私が最も重く受け取ったKroc氏のメッセージは、才能や教育は必須ではなく、信念と継続を通じてやり遂げることが重要である、と主張している部分です。
普段、私達はちょっとした失敗で自信を失ったり、他人の否定的な言葉や態度でモチベーションを弱めたりしているように思います。
しかしKroc氏は、配偶者が、事業に十分な理解を示してくれないときでも、信じたことを、時には妄信的に継続して実行していきました。そこに、私は多くのことを学ばなければならないように感じました。つまり、自信やモチベーションを絶対的に失わず、思いや信念を持って物事に当たる姿勢こそが、成果に結びついていくものだろう、ということです。
Kroc氏には、傍から見ると無謀ともいえる部分もありました。例えば、景気のあおりでKroc氏の勤務する会社が従業員全員の給与カットの方針を打ち出した際、Kroc氏は十二分な営業成績を収めていることを理由に、そのような仕打ちを受ける覚えはない、と怒鳴りつけ、会社を辞めようとしています。

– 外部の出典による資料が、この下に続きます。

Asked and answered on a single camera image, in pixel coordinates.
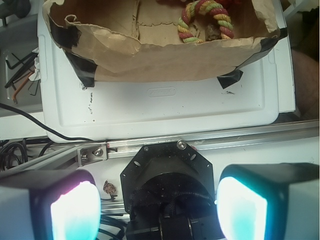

また例えば、Kroc氏は、オーナーであるサンディエゴ・パドレスの試合で放送席に乗り込み、マイクを奪い、観客に向かって試合運びが情けない点をお詫びするアナウンスをしています。
普通の人であれば、ついカーッとなって取った行動を、後で振り返って恥ずかしく思ったりするものですが、Kroc氏は、無謀にも見える行動を取った後も、信念を持って取った行動であり、一切後悔していない、としています。
こうした、一つ一つの行動に信念を持ち、後悔しない姿勢も、Kroc氏から学ぶべき特性ではないでしょうか?
今や世界中至るところに展開されるマクドナルドという企業の初期の歴史を知る上で、そして経営者として、そして大きな財産を築いた人としてのKroc氏の考え方・生き方に学ぶ上で、本書は貴重であると思います。